Exercise data.

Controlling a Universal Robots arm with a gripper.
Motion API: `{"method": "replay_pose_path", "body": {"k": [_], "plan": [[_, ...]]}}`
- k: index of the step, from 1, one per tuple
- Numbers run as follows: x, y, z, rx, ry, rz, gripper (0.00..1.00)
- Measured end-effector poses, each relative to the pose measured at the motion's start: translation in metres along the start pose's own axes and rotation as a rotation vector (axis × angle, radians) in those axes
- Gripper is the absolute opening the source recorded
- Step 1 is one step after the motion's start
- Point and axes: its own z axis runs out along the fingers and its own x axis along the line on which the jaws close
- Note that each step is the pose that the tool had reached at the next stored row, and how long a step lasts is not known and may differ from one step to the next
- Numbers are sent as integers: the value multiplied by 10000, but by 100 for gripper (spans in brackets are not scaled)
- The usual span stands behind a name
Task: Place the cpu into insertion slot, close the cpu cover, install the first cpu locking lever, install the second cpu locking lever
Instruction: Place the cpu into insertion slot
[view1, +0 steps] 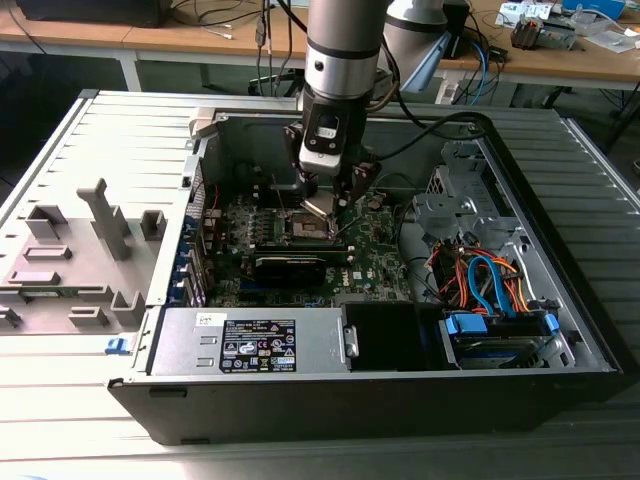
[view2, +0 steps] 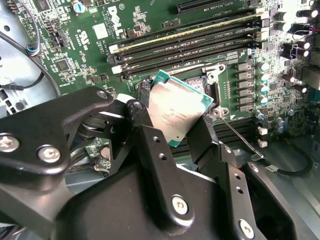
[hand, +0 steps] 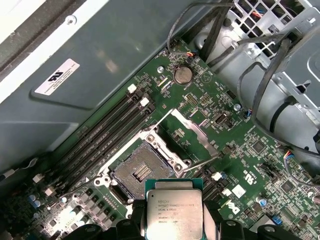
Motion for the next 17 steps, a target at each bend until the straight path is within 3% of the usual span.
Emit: {"method": "replay_pose_path", "body": {"k": [17], "plan": [[-1, -1, 8, 3, 9, 324, 55]]}}
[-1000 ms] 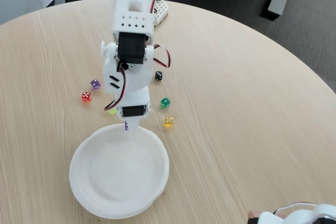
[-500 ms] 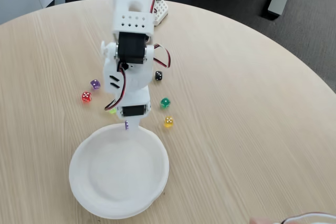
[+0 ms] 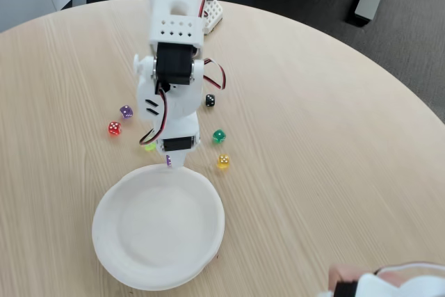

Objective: Pick a purple dice and put it in the plate.

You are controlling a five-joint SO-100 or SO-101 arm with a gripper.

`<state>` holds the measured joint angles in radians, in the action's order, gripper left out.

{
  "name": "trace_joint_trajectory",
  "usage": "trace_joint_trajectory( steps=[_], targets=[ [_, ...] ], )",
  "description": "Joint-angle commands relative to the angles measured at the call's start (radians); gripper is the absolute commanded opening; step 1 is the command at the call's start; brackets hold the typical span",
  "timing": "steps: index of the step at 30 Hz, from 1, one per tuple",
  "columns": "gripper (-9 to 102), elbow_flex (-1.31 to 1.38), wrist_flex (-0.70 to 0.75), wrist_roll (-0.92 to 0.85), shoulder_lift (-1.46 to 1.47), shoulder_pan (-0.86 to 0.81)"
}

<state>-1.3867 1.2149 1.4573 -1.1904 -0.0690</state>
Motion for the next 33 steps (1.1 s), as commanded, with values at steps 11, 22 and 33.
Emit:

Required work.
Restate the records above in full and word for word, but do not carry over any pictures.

Task response.
Controlling a Universal Robots arm with a gripper.
Motion API: `{"method": "replay_pose_path", "body": {"k": [_], "plan": [[_, ...]]}}`
- k: index of the step, from 1, one per tuple
- Numbers run as follows: x, y, z, rx, ry, rz, gripper (0.00..1.00)
- Measured end-effector poses, each relative to the pose measured at the motion's start: translation in metres along the start pose's own axes and rotation as a rotation vector (axis × angle, radians) in those axes
- Gripper is the absolute opening the source recorded
- Step 1 is one step after the motion's start
- Point and axes: its own z axis runs out along the fingers and its own x axis along the line on which the jaws close
- Note that each step is the pose that the tool had reached at the next stored row, and how long a step lasts is not known and may differ from one step to the next
- Numbers are sent as integers: the value multiplied by 10000, but by 100 for gripper (spans in brackets are not scaled)
- The usual span stands behind a name
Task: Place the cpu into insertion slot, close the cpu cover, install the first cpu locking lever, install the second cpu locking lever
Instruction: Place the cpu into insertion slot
[view1, +0 steps] 
[view2, +0 steps] 
[hand, +0 steps] 
Motion for the next 17 steps, a target at each bend until the straight path is within 3% of the usual span.
Emit: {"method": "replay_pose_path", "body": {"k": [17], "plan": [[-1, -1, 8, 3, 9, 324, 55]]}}
[-1000 ms] 
[-500 ms] 
[+0 ms] 

Objective: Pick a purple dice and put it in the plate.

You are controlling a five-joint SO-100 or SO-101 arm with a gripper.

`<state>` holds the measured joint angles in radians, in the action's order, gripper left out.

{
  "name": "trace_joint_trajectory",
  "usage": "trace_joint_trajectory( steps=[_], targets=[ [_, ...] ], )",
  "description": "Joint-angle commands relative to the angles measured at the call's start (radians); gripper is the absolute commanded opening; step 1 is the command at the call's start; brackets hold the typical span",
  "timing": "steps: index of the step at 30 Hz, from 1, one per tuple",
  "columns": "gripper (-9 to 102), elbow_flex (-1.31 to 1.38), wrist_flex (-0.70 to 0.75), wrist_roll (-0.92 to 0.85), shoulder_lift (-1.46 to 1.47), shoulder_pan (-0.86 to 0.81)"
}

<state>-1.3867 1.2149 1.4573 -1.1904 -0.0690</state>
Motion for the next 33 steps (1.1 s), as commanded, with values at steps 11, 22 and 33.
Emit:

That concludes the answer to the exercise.